• _WHAT THE TASK ASKS_:
How many lines in the data below have the string "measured"? Reply with the number alone.

• _GIVEN DATA_:

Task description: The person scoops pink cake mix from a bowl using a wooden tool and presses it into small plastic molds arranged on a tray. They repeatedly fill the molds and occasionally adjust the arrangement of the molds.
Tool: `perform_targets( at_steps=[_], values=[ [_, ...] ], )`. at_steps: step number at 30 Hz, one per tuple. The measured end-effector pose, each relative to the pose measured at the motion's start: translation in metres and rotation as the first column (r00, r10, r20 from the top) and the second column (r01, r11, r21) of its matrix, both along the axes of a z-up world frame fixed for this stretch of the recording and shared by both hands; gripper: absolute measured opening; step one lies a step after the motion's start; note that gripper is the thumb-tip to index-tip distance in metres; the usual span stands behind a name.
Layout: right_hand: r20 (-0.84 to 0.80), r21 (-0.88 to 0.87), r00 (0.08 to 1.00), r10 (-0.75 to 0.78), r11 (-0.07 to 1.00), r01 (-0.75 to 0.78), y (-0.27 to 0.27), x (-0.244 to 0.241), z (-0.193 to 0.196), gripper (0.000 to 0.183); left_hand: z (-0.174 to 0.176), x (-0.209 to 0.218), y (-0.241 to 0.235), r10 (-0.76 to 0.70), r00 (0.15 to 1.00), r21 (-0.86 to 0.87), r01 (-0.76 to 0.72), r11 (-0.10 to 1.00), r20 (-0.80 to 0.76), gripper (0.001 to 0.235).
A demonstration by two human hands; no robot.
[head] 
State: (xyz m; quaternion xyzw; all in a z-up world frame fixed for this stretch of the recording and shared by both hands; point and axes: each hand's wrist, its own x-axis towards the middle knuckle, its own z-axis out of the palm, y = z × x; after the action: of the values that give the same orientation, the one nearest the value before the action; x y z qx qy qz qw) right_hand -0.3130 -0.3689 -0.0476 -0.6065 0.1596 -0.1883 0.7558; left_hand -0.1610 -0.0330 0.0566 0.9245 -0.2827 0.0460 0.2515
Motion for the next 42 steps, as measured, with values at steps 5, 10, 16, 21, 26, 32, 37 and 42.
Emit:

• _FINISHED TASK_:
2